--- Your goal ---
Go through the data below and report how many lines contain "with"; the reply holds only that number.
***** Information shown
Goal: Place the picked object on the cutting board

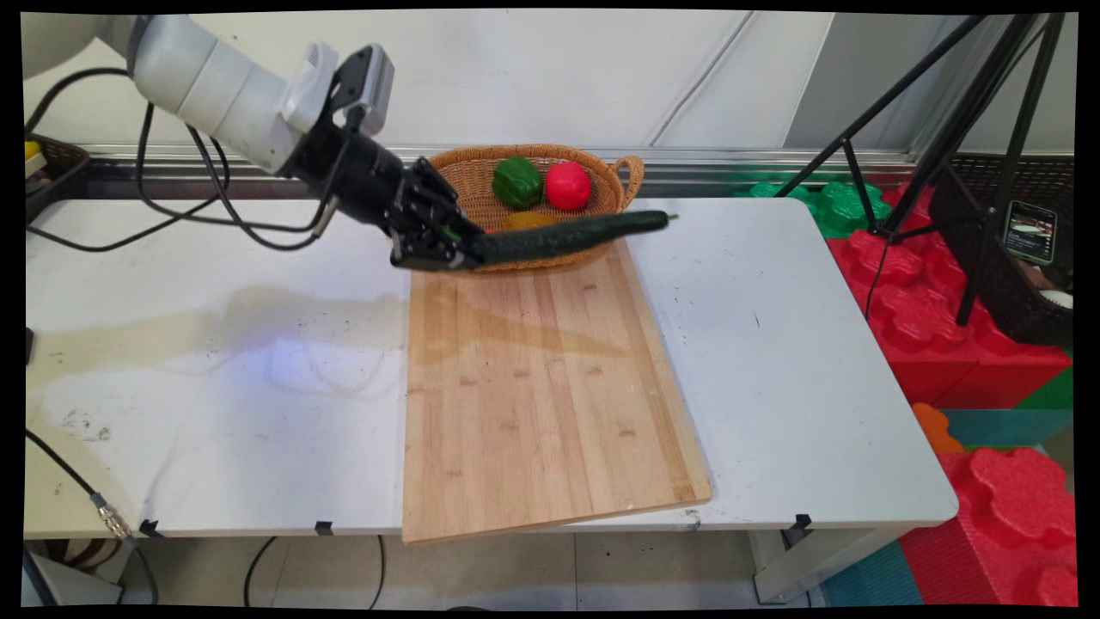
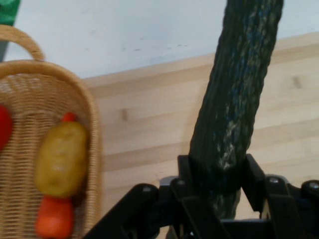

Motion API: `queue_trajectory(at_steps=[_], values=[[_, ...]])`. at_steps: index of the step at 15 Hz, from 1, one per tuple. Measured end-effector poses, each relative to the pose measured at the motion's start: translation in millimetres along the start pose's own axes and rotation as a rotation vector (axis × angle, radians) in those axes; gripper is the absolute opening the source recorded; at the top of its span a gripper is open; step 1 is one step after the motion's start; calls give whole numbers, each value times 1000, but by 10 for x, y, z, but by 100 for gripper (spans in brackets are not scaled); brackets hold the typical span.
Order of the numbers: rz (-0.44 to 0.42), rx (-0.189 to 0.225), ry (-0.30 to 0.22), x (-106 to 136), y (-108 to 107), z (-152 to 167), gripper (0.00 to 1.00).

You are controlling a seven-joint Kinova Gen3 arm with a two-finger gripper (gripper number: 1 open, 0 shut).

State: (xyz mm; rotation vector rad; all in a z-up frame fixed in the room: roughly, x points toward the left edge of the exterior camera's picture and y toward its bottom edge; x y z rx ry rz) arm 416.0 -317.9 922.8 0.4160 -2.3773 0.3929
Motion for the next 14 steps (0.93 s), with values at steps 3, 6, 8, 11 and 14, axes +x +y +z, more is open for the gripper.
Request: queue_trajectory(at_steps=[3, 6, 8, 11, 14], values=[[-34, -38, -15, -24, 153, 141, 0], [-67, -65, -33, -53, 258, 306, 0], [-88, -78, -47, -70, 306, 426, 0], [-123, -92, -78, -93, 362, 668, 0], [-146, -104, -105, -99, 395, 879, 0]])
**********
--- Exercise solution ---
2